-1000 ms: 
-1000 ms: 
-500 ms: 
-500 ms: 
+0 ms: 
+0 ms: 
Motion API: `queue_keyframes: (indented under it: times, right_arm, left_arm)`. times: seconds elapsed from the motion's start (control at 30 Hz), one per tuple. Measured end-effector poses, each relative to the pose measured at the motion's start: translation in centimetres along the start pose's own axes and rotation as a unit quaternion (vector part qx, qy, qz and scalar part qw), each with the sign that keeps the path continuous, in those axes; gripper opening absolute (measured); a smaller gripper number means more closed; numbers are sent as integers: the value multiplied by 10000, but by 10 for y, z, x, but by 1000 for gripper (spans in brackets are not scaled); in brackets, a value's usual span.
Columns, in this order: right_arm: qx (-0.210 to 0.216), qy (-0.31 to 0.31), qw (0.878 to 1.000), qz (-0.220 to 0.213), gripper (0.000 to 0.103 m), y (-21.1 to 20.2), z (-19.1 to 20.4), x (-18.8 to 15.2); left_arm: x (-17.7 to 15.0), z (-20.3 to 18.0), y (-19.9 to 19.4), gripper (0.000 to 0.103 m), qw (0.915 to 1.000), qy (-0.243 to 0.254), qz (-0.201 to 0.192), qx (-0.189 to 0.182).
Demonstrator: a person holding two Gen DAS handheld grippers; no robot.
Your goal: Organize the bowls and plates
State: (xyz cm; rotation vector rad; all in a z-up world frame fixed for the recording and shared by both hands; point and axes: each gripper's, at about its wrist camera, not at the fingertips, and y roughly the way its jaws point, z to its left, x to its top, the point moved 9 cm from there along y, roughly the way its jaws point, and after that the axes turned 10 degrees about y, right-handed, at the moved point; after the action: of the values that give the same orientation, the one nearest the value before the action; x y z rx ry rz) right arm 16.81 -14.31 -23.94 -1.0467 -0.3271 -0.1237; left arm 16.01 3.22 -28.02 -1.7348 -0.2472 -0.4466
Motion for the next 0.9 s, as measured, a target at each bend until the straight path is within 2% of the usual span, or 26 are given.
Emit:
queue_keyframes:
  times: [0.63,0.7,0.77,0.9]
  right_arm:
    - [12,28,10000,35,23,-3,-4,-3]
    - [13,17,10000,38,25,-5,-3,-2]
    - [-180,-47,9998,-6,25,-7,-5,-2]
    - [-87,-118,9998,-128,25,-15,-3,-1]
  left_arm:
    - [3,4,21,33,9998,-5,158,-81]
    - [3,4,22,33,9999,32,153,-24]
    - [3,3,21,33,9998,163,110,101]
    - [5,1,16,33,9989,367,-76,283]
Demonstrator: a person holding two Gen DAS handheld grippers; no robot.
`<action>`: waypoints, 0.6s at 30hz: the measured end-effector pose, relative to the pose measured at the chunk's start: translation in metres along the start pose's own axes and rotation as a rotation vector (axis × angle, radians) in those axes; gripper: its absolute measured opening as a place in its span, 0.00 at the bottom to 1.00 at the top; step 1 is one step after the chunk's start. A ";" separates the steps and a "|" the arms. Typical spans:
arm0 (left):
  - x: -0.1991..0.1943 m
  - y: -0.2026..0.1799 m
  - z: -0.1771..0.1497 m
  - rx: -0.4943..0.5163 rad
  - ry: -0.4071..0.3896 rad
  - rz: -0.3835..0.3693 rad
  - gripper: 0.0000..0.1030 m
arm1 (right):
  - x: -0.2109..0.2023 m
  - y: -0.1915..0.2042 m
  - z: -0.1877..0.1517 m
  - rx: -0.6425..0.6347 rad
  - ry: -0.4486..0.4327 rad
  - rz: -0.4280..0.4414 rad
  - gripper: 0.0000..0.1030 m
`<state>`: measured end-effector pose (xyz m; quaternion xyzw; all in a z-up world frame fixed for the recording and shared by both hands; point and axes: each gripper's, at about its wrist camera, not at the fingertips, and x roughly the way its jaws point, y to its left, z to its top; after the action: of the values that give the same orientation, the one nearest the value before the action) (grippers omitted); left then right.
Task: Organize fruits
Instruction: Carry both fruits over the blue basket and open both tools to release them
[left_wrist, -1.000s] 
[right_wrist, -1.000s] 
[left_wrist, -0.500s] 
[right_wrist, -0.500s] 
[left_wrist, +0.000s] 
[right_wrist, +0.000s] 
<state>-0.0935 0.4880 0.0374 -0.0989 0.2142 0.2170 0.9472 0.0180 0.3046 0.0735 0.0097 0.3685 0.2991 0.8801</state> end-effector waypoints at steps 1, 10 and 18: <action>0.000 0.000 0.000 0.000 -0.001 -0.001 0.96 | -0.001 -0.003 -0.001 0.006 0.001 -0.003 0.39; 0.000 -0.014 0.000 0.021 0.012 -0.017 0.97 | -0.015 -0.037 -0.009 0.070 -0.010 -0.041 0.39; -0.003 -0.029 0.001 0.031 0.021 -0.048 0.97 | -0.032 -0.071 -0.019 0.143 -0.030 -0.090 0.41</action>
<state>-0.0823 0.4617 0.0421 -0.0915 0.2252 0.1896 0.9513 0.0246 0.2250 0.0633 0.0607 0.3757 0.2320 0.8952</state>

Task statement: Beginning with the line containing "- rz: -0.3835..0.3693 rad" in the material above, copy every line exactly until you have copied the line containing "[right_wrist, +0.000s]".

Written reply:
  - rz: -0.3835..0.3693 rad
  - gripper: 0.0000..0.1030 m
arm1 (right):
  - x: -0.2109..0.2023 m
  - y: -0.1915..0.2042 m
  - z: -0.1877..0.1517 m
  - rx: -0.6425..0.6347 rad
  - ry: -0.4486..0.4327 rad
  - rz: -0.4280..0.4414 rad
  - gripper: 0.0000..0.1030 m
`<state>`: measured end-effector pose (xyz m; quaternion xyzw; all in a z-up world frame fixed for the recording and shared by both hands; point and axes: each gripper's, at about its wrist camera, not at the fingertips, and x roughly the way its jaws point, y to its left, z to its top; after the action: of the values that give the same orientation, the one nearest the value before the action) (grippers omitted); left then right.
Task: Organize fruits
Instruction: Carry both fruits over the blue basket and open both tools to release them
[left_wrist, -1.000s] 
[right_wrist, -1.000s] 
[left_wrist, -0.500s] 
[right_wrist, -0.500s] 
[left_wrist, +0.000s] 
[right_wrist, +0.000s] 

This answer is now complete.